**INSTRUCTIONS FOR THE TASK**
Scan the listing below for the word "provide", then copy each line that has it.

**DATA EXCERPTS**
=== Begin Enclosure ===

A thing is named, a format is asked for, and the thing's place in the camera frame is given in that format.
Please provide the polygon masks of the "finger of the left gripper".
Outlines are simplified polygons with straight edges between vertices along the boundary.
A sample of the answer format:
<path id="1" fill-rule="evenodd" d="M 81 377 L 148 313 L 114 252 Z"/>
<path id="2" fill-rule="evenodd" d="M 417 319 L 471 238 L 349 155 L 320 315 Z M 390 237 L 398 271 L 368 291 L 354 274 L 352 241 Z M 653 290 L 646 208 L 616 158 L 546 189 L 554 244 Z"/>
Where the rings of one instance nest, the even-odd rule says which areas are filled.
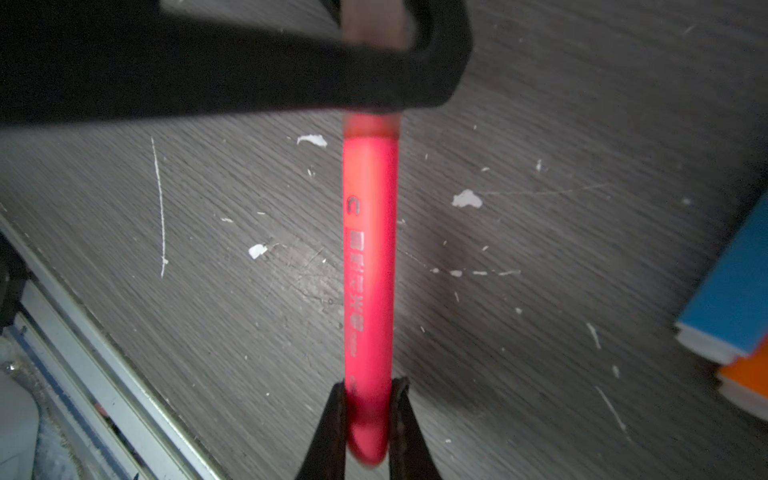
<path id="1" fill-rule="evenodd" d="M 410 1 L 408 50 L 166 13 L 156 1 L 5 1 L 5 125 L 437 107 L 473 47 L 461 1 Z"/>

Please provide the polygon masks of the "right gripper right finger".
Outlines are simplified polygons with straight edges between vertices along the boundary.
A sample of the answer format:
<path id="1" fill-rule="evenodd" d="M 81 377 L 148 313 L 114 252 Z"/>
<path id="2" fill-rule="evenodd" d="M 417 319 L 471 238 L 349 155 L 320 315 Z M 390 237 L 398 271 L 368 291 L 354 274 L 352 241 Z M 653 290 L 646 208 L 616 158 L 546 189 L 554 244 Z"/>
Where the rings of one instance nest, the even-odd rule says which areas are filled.
<path id="1" fill-rule="evenodd" d="M 391 480 L 441 480 L 409 400 L 407 377 L 392 380 L 388 464 Z"/>

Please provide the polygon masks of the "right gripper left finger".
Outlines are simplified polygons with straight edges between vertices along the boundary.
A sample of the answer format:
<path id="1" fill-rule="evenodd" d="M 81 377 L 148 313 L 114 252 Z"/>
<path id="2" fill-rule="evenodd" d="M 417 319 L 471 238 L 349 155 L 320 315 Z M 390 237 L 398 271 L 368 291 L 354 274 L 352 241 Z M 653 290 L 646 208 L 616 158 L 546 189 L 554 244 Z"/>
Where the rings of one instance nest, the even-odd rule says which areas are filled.
<path id="1" fill-rule="evenodd" d="M 344 480 L 347 451 L 346 390 L 333 385 L 296 480 Z"/>

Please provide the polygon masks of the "pink highlighter marker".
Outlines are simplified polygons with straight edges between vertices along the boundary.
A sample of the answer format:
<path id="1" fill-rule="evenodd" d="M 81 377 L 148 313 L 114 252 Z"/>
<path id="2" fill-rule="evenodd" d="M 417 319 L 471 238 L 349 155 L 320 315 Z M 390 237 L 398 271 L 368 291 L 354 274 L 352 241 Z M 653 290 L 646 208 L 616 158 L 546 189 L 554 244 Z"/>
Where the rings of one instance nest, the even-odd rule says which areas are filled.
<path id="1" fill-rule="evenodd" d="M 343 313 L 347 445 L 369 466 L 388 449 L 400 120 L 343 119 Z"/>

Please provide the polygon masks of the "orange highlighter marker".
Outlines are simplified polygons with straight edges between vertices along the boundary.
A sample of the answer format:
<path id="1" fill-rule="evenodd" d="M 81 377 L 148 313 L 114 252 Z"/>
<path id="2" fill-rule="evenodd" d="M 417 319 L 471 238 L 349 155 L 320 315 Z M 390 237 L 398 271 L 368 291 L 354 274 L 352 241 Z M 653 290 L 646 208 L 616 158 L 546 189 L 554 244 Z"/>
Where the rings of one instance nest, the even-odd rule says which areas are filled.
<path id="1" fill-rule="evenodd" d="M 767 421 L 767 337 L 746 357 L 717 371 L 718 392 L 731 403 Z"/>

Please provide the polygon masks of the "blue highlighter marker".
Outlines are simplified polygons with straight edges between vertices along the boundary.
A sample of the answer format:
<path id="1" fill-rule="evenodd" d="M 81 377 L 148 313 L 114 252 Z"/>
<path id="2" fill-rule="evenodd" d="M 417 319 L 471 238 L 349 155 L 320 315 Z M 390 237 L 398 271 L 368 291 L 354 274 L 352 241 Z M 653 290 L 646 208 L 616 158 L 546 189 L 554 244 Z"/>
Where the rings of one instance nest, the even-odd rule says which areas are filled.
<path id="1" fill-rule="evenodd" d="M 767 334 L 767 196 L 762 195 L 678 316 L 676 339 L 719 365 Z"/>

=== End Enclosure ===

**SOLUTION TO THIS TASK**
Please provide the polygon masks of the "finger of the left gripper".
Please provide the polygon masks of the "right gripper right finger".
Please provide the polygon masks of the "right gripper left finger".
Please provide the polygon masks of the "pink highlighter marker".
Please provide the polygon masks of the "orange highlighter marker".
Please provide the polygon masks of the "blue highlighter marker".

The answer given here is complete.